Soil – our most precious Resource
Soon, we will need to move from an oil economy to a bio-economy if we are to fight the challenges of climate change and oil depletion. So, as we devise methods to obtain much more of our energy from the sun mainly via the original solar panel-the plant leaf, it is vital that we do not do so by degrading our soil, something that is happening much too quickly anyway.
Until around 70 years ago, in Europe at least, cereal crops such as wheat, barley and oats were harvested intact by binding, with most of the above ground biomass removed from the field. After threshing, the grain was used for human and animal feed and the straw for animal bedding.
The animal manure and human waste was returned to the soil in due course and so the soil nutrients were constantly recycled.
That cycle has long been broken. The nutrients are now flushed down the sewers of the great cities or treated as a waste product at huge feedlots, hundreds of miles away from their origin, but at least some of the straw remains on the soil to help organic matter levels.
In modern farming we now replace the lost nutrients with fertiliser made, or mined and transported, using finite fossil fuels. This oil and gas (for N fertiliser) dependent farming system is plainly doomed to fail as oil and gas supplies deplete and as their use causes climatic change severely disruptive to farming.

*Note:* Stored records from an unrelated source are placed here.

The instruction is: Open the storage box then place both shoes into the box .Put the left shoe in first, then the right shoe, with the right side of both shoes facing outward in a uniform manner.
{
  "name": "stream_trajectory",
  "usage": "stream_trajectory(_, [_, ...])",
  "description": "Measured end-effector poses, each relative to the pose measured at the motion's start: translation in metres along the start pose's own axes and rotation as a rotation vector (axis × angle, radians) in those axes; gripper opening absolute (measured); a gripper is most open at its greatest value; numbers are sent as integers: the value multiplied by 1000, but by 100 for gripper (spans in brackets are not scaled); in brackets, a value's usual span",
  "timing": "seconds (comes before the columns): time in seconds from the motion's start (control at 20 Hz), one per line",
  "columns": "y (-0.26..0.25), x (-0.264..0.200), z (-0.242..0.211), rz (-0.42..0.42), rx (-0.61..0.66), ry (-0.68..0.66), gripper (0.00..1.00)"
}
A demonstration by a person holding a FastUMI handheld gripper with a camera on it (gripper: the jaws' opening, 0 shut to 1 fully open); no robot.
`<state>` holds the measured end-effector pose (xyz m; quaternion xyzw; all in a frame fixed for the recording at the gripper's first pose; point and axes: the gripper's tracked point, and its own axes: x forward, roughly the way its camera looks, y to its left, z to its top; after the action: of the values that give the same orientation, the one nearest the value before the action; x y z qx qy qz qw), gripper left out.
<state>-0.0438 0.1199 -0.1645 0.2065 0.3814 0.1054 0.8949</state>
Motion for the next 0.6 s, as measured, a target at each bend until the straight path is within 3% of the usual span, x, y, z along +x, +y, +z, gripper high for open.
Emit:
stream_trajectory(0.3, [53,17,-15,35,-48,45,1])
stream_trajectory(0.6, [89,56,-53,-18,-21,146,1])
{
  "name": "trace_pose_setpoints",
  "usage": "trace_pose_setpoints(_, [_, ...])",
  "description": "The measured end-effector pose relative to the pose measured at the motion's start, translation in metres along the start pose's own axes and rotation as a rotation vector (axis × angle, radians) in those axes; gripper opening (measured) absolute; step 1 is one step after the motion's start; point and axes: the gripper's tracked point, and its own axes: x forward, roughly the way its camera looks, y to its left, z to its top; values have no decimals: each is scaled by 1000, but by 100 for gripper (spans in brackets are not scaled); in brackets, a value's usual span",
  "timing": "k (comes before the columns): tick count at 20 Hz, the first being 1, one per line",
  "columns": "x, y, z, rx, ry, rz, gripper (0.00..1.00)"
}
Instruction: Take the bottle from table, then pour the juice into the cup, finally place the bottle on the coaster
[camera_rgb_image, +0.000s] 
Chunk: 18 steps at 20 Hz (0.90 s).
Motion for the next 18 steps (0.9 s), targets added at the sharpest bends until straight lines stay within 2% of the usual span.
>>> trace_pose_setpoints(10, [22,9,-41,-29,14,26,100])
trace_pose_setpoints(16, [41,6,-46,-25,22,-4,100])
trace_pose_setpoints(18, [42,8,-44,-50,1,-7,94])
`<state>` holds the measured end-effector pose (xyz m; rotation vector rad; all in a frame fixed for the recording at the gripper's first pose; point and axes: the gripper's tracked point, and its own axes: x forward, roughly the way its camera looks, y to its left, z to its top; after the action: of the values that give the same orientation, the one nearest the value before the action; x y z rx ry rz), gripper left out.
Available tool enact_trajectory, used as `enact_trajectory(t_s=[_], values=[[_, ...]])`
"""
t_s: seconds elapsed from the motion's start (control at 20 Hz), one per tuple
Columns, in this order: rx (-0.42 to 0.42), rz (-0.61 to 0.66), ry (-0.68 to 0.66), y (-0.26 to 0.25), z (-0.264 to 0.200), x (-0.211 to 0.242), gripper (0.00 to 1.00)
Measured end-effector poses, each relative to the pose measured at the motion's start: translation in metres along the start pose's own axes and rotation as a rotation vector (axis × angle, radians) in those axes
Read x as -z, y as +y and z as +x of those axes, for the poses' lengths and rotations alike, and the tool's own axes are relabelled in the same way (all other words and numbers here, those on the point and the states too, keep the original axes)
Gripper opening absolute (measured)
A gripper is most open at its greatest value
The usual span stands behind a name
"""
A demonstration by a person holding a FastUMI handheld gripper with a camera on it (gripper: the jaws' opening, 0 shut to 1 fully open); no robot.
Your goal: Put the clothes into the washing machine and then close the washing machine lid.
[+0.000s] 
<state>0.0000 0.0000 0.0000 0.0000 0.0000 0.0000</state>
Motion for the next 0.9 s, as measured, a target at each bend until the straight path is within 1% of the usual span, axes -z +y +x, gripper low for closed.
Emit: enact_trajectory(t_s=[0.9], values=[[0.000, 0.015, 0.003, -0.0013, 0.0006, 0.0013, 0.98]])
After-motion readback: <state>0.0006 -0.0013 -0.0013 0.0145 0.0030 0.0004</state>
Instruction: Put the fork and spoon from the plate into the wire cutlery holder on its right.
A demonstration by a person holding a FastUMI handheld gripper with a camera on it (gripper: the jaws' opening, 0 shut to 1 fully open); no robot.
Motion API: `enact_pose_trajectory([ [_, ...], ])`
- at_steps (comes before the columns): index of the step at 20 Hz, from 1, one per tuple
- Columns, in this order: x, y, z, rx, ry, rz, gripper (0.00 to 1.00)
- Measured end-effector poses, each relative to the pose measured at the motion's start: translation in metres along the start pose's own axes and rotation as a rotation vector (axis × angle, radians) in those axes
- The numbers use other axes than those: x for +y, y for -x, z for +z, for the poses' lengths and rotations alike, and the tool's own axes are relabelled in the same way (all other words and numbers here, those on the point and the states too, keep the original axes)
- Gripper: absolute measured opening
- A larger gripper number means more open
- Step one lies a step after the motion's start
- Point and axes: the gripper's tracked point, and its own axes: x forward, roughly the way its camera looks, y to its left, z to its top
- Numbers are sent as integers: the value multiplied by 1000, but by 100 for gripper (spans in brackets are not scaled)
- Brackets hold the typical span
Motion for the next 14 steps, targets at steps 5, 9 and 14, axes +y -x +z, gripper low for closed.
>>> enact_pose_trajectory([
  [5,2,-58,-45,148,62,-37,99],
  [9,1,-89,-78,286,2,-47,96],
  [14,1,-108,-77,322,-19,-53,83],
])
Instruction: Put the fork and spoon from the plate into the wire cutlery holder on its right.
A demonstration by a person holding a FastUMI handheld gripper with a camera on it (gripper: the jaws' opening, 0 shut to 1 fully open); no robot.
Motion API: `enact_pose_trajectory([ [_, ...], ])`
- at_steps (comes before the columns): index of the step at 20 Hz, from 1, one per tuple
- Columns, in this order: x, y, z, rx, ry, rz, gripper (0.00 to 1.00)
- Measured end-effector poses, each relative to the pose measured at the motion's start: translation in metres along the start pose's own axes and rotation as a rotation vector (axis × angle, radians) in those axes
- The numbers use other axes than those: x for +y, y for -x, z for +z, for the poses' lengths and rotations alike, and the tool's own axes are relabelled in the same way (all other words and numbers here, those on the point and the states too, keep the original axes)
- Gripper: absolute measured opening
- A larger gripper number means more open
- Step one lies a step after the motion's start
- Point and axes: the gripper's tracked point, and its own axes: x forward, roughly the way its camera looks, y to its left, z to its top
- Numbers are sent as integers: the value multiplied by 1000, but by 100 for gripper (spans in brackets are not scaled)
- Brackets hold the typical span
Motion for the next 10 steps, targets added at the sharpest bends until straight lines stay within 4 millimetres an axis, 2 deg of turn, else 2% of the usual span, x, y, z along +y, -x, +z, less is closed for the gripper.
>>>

A new farming system that again removes most of the above ground biomass to produce the food, fuel and chemicals needed in the post oil era will need to be carefully planned.
By removing the entire crop, just as was done in the past, crop residue levels would be low making no-till or minimal till easier. Keeping the roots and stubble near the surface helps prevent erosion and slows decay, compared with energy hungry deep tillage, so soil structure remains good.
So far as soil nutrients go, they don’t generally disappear and the trick is to return them to the soil.
Ideally, crops should be used locally by being processed at a local integrated bio refinery where all of the components are used to produce food, fuel, chemicals and process heat.
If some of the grain were used for ethanol production, the brewers grains would be fed to animals, then the manure would produce biogas, leaving a residue containing soil nutrients that would be returned to the soil. Even sewage sludge should be digested to provide energy and fertiliser.
As nitrogen fertiliser production is the biggest use of energy in most farming systems, heavy government investment should be made in to high yielding legume plants that can fix nitrogen and be an important part of maintaining soil fertility as well as providing vegetable protein to partly reduce our meat consumption.